Kurzbeschreibung
Hat Goethe schlechte Gedichte geschrieben? Hat er das wirklich? Wir können Sie beruhigen: er hat. Und wie! Wir wollen gar nicht daran denken, was da im Goethejahr alles auf uns zukommen wird, so viel aber wissen wir: es wird furchtbar sein. Vor allem furchtbar viel. Und weiter zu befürchten ist, daß man immer wieder auf dieselben Werke hinweisen wird. Dabei hat Goethe doch entschieden mehr geschrieben als das Heideröslein und den Faust. Es wird daher willkommen sein, den Blick auch einmal auf jenen Teil des Goetheschen Gesamtschaffens zu lenken, der u. E. bisher nicht hinlänglich Beachtung gefunden hat: jene Gedichte nämlich, die dem Meister am wenigsten gelungen sind.

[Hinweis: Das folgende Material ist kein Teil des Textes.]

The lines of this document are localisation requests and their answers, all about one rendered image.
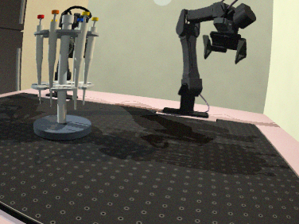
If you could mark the white pipette with yellow button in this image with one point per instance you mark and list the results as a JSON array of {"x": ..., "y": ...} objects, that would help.
[
  {"x": 89, "y": 54},
  {"x": 80, "y": 52}
]

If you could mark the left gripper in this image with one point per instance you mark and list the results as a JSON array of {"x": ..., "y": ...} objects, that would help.
[{"x": 221, "y": 41}]

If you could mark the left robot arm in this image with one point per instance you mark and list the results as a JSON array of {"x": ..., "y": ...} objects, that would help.
[{"x": 191, "y": 84}]

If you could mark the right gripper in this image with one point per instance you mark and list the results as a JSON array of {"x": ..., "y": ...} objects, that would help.
[{"x": 72, "y": 48}]

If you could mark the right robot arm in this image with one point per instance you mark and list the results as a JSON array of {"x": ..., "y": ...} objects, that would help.
[{"x": 69, "y": 74}]

Jedem Gedicht ist eine Zeichnung beigegeben, die zeigt, daß der Dichterfürst es selbst in seinen schwächsten Momenten faustdick hatte, hinter den Ohren oder sonstwo.
Autorenporträt
Johann Wolfgang von Goethe (1749-1832) verbrachte seine Jugend in Frankfurt, zog in seiner Studienzeit nach Leipzig und Straßburg und arbeitete ab 1771 als Anwalt wieder in seiner Heimatstadt Frankfurt. 1775 wurde er an den Hof von Weimar berufen, wo er (mit Unterbrechungen wie der Italienischen Reise) bis zu seinem Tod blieb.